OCD diagnosis raises risk of subsequent schizophrenia


Free abstract

medwireNews: Patients who are diagnosed with obsessive–compulsive disorder (OCD) are at increased risk of developing schizophrenia and schizophrenia spectrum disorders, a longitudinal study reports.

Individuals born to parents with OCD were also more likely to develop schizophrenia than those born to parents without the disorder.

“Our findings indicate that OCD, schizophrenia, and schizophrenia spectrum disorders might share etiological risk factors”, say lead author Sandra Meier (Aarhus University, Denmark) and colleagues.

The team obtained data from the Danish Psychiatric Central Register and the Danish National Hospital Register for all individuals born in Denmark between 1 January 1955 and 30 November 2006 (over 3 million people in total). They found that 30,556 of these individuals developed schizophrenia or schizophrenia spectrum disorders, as diagnosed using the International Classification of Diseases, 10th Revision (ICD 10), between January 1995 and December 2012.

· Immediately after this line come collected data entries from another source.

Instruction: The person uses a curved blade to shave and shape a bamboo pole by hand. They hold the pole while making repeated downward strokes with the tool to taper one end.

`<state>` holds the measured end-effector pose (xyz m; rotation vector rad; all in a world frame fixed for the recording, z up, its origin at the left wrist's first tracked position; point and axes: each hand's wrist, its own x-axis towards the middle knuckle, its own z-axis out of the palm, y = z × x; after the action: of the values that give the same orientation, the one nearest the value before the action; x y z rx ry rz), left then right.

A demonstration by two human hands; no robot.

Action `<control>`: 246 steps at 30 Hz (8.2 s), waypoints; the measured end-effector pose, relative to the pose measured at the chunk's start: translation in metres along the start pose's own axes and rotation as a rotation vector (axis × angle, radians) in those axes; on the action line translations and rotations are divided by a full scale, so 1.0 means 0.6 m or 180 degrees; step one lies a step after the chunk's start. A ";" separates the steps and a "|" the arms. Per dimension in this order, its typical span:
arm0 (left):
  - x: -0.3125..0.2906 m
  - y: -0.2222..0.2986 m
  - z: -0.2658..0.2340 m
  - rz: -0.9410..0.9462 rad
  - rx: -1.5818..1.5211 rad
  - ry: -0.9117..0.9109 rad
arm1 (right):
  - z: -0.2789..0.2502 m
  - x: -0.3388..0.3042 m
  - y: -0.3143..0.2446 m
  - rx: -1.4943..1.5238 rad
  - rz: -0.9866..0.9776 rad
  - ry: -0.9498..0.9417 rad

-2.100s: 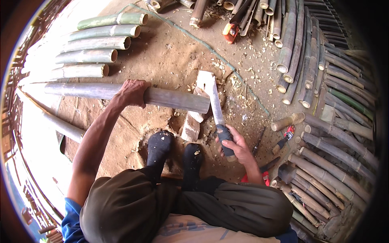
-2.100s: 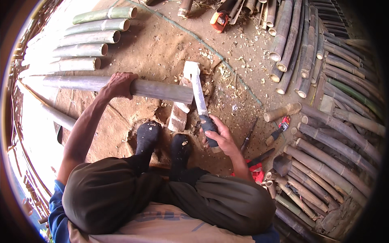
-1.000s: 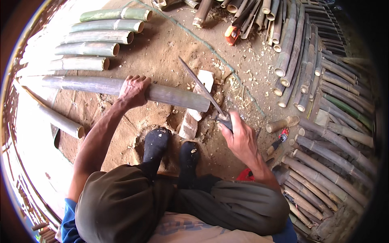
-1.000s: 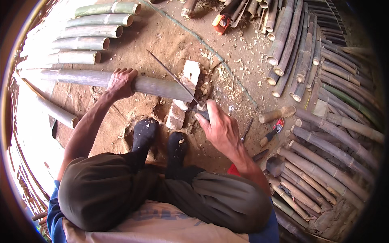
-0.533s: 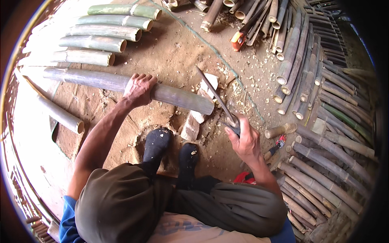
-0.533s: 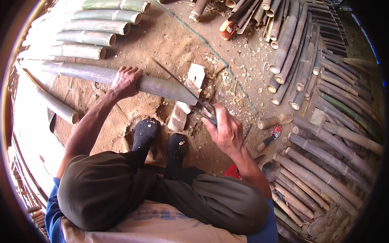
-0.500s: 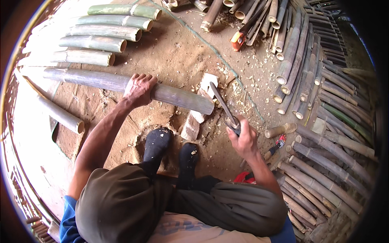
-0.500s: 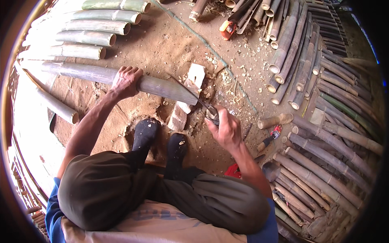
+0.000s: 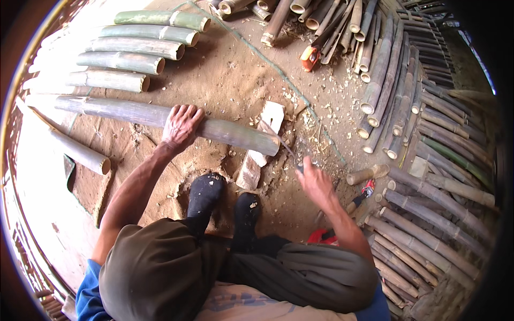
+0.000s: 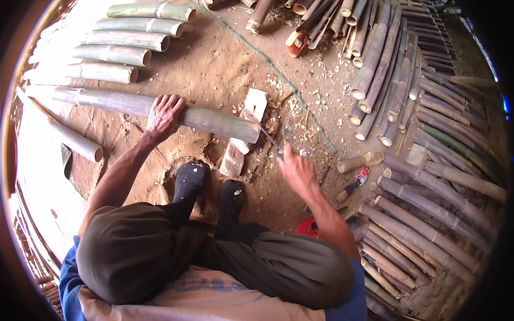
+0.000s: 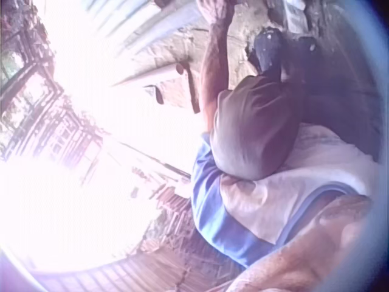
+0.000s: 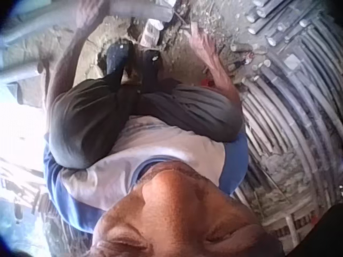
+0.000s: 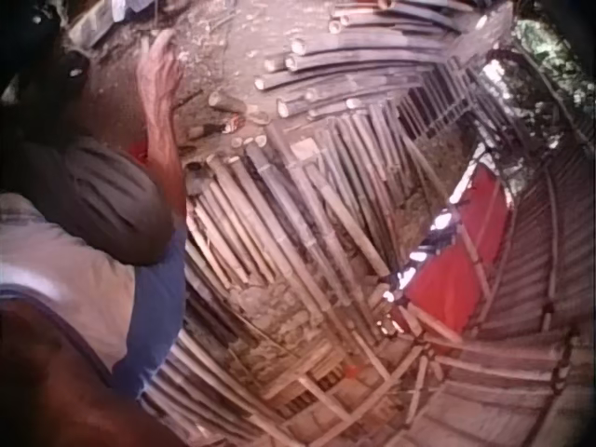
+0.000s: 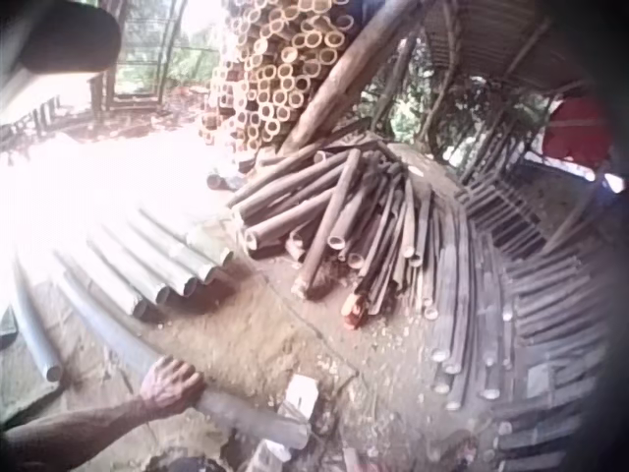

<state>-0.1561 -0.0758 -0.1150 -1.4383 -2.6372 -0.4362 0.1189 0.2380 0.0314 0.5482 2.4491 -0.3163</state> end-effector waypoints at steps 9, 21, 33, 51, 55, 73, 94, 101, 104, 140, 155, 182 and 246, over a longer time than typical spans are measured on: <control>0.089 -0.065 -0.026 -0.0243 -0.0606 -0.2618 | -0.059 -0.056 -0.046 0.0815 -0.1933 0.2238; 0.069 -0.044 -0.033 -0.0422 -0.0593 -0.2109 | -0.048 -0.044 -0.039 0.0705 -0.2284 0.2452; 0.021 -0.027 -0.010 -0.0206 -0.0327 -0.0562 | -0.067 -0.054 -0.056 0.0780 -0.2206 0.2420; 0.006 -0.029 0.001 -0.0071 -0.0209 0.0073 | -0.039 0.016 0.018 -0.0038 -0.0699 0.0539; -0.021 -0.008 0.000 -0.0050 -0.0136 0.0215 | -0.108 -0.063 -0.083 0.0612 -0.1511 0.1544; 0.063 -0.031 -0.031 -0.0688 -0.0411 -0.2306 | -0.102 -0.092 -0.077 0.1043 -0.1533 0.1812; 0.072 -0.037 -0.037 -0.0640 -0.0510 -0.1922 | -0.032 -0.015 0.004 -0.0282 -0.0846 0.0666; 0.041 -0.009 -0.035 -0.0319 -0.0436 -0.1206 | -0.036 -0.042 -0.023 0.0853 -0.1819 0.1796; 0.040 -0.011 -0.018 -0.0223 -0.0400 -0.1029 | -0.013 0.023 0.035 -0.0284 -0.0436 0.0304; 0.096 -0.026 -0.037 -0.0443 -0.0467 -0.2535 | -0.008 -0.019 0.035 0.0175 -0.0614 0.0763; 0.013 -0.015 0.006 -0.0096 -0.0224 -0.0311 | 0.015 -0.011 0.092 -0.0427 -0.0454 0.0548; 0.087 -0.042 -0.036 -0.0368 -0.0366 -0.1254 | -0.064 -0.025 -0.040 0.0510 -0.1565 0.2040; 0.114 -0.037 -0.038 -0.0380 -0.0390 -0.2071 | -0.028 -0.017 0.008 0.0998 -0.1751 0.2251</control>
<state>-0.2129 -0.0389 -0.0820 -1.6949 -3.2578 -0.1512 0.1198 0.2451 0.0503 0.0861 3.2470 -0.8616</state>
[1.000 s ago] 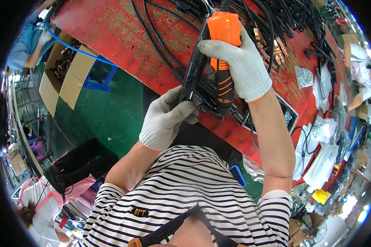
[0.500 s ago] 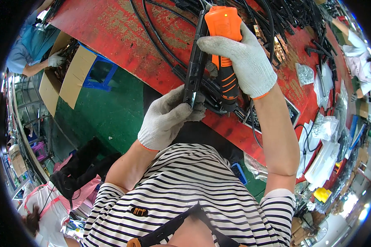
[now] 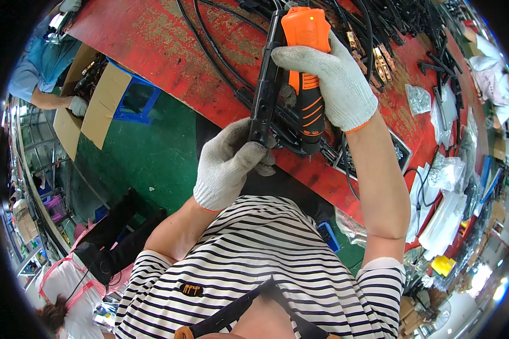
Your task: The person assembles black plastic components by driving screws into them with an electric screwdriver.
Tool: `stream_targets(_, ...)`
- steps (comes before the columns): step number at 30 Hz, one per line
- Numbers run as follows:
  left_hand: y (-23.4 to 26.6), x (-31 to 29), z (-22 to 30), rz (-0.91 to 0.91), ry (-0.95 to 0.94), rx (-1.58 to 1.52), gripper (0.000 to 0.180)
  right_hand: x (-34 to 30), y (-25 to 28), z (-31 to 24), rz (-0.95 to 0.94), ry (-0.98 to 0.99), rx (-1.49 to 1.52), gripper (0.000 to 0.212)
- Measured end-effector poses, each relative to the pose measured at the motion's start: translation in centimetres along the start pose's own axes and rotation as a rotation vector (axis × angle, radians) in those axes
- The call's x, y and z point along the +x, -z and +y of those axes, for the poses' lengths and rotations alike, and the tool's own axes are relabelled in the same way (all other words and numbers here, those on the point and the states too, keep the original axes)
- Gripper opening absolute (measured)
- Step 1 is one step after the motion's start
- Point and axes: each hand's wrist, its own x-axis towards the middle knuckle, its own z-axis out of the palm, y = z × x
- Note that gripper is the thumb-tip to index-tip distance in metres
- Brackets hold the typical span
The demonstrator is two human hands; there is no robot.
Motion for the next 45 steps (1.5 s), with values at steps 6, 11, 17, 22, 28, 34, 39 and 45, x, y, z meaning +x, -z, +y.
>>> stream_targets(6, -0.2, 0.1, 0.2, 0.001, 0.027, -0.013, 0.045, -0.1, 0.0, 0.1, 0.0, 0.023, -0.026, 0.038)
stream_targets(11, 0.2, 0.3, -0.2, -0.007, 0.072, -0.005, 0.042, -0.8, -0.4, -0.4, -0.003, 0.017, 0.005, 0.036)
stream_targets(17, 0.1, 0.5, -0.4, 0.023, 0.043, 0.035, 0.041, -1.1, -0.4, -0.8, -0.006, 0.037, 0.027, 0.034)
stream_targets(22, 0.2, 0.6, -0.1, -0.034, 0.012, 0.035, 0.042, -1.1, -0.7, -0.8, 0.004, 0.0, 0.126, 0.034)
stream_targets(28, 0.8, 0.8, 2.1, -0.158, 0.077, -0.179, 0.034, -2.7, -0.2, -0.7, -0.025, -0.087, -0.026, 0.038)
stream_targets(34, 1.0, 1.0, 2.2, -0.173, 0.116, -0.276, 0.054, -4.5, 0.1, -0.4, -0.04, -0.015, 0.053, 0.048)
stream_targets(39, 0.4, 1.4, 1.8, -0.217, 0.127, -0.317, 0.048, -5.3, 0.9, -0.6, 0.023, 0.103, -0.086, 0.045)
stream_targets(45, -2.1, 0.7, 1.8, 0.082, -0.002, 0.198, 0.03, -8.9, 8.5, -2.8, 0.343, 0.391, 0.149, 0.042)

The crude incidence rate of schizophrenia among the study population was 3.59 per 10,000 person–years, and for schizophrenia spectrum disorders it was 6.80 per 10,000 person–years.

Patients who came into contact with hospital services for OCD, relative to those with no documented history of OCD, were at an increased relative risk of schizophrenia (incidence rate ratio [IRR]=6.90) and schizophrenia spectrum disorders (IRR=5.77).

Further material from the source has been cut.